(Material for the task Opens)

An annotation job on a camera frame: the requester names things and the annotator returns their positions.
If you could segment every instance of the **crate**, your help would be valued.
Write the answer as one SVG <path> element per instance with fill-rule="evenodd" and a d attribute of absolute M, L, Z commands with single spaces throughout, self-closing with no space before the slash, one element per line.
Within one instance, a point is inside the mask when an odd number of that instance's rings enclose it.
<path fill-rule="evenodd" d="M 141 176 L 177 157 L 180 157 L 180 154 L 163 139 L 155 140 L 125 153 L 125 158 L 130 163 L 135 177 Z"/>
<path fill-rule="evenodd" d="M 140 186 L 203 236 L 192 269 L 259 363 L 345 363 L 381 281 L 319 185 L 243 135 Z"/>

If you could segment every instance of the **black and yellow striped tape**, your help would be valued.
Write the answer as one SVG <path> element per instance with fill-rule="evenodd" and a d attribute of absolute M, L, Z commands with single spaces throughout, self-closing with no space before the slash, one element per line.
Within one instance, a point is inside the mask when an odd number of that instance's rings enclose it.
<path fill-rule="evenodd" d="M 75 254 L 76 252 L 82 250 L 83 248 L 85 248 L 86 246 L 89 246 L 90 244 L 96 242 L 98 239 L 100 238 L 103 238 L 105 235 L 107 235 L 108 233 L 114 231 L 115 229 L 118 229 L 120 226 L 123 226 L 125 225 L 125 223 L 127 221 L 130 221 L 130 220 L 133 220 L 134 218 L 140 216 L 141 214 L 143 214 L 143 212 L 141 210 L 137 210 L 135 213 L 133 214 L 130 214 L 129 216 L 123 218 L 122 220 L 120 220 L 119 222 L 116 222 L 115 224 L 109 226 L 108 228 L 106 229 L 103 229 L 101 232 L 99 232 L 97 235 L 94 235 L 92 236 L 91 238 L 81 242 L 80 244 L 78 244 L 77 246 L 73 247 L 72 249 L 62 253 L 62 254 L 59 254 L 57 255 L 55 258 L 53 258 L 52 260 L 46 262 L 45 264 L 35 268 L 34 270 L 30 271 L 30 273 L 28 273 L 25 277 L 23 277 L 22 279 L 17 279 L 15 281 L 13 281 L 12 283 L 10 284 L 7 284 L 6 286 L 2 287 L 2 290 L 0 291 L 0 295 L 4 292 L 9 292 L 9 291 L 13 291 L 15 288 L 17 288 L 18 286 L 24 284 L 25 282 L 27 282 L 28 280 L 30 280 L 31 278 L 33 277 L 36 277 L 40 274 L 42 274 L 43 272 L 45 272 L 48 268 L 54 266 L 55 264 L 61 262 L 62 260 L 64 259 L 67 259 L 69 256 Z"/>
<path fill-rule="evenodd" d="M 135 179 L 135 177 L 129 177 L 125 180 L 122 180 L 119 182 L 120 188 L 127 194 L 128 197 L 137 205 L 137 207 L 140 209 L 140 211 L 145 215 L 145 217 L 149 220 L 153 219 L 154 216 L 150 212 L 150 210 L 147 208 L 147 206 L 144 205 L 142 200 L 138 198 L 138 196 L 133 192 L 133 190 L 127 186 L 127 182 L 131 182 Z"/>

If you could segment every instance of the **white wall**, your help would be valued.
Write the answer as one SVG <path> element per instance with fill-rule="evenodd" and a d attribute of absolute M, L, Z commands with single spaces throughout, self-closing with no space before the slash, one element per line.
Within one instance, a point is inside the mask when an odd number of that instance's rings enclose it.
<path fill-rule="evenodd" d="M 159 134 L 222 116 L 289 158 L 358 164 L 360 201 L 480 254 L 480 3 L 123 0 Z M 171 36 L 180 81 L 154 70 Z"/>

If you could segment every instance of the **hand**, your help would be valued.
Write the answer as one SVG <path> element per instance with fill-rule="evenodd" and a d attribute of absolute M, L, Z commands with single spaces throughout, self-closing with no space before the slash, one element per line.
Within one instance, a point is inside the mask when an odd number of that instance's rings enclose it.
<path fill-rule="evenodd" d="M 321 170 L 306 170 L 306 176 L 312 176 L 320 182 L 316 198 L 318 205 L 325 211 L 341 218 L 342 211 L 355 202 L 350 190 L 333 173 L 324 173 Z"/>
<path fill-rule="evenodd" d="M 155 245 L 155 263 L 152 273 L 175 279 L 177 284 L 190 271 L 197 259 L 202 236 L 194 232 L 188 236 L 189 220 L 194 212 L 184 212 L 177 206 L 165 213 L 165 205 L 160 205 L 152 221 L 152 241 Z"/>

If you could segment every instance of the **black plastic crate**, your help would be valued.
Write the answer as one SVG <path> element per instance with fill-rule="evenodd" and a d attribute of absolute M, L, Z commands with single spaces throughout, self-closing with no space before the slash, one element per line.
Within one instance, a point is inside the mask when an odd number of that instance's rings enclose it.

(Material for the task Closes)

> **Assignment**: Check every line of the records, and copy the ones that hold the word "crate".

> **Task answer**:
If you could segment every instance of the **crate**, your help would be valued.
If you could segment every instance of the **black plastic crate**, your help would be valued.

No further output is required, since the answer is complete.